Bowman chairman Jonathan Schlosberg says the sophistication of empowerment deals has meant that lawyers are involved from early on in the process. "Lawyers are therefore venturing beyond the pure principles of law to the structuring of transactions," he says.
There are a few new names on Top Companies' list of legal advisers, mainly as a result of Telkom's inclusion in the SA Giants. But it is interesting to note that despite the increased involvement of black firms in large corporate deals, many failed to become the big companies' major legal firm.
"The huge corporates need advice on a wide range of issues, which smaller black firms are not yet able to offer," says Moss Morris chairman Oshy Tugendhaft.
Werksmans' Stein says the revolution of empowerment will not take place in the giant transactions, but in small and medium-sized businesses.
As procurement becomes a more important part of empowerment deals, legal firms will have to get more black partners quickly.
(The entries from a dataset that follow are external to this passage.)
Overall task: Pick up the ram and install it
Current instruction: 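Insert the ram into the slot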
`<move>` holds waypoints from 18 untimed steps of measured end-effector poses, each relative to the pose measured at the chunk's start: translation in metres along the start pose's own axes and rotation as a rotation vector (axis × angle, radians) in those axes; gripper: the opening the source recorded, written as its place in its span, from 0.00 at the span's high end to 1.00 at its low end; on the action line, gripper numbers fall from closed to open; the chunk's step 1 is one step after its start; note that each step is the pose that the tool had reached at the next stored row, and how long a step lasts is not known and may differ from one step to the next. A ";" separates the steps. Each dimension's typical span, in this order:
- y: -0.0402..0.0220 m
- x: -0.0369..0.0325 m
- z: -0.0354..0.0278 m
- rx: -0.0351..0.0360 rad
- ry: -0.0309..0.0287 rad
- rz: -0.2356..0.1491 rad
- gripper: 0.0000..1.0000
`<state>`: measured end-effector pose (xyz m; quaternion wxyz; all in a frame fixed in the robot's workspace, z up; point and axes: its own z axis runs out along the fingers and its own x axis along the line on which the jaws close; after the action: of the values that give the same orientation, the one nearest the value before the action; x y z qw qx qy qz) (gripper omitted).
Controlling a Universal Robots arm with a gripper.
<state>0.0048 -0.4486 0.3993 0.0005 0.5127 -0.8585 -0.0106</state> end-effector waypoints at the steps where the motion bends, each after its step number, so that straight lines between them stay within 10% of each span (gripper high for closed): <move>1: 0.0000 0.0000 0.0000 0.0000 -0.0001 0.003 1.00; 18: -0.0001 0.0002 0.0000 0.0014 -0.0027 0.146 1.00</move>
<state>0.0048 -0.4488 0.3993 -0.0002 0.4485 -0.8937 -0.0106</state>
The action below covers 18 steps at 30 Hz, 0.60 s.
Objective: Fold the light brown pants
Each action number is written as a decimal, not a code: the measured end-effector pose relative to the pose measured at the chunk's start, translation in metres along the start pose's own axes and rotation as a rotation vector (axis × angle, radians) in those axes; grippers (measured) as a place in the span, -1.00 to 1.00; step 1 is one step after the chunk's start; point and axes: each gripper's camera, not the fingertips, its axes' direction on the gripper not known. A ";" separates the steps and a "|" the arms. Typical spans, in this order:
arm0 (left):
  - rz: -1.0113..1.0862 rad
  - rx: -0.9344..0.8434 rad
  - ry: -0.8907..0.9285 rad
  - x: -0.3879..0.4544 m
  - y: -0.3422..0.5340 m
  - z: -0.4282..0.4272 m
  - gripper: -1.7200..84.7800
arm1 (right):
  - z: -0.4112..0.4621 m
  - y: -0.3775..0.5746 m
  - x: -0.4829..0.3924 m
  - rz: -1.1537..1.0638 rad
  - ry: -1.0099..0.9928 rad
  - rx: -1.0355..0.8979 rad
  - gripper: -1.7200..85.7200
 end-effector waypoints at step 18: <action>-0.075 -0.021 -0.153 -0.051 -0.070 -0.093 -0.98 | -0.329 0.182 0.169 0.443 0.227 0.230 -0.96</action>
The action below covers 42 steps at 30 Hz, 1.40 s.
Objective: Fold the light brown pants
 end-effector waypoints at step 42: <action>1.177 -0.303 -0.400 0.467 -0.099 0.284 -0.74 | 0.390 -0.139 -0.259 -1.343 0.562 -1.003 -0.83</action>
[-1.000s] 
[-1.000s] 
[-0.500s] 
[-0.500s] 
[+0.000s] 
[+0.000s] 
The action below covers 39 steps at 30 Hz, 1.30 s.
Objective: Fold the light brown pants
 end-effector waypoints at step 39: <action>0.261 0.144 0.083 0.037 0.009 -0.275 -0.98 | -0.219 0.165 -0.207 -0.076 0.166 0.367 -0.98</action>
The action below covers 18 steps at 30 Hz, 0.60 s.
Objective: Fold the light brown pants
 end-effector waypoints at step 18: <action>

"By far the biggest issue facing the profession in the coming few years is empowerment," says Stein. "It will eclipse almost everything else."
But firms working at improving their employment equity credentials are constrained by the fact that there is a serious scarcity of black attorneys at senior level.
Schlosberg says there are enough black graduates in the pipeline, but it takes about seven years for them to reach partner level.
Individual firms have been tackling the transformation issue in their own way. There has not yet been a co-ordinated approach across the profession.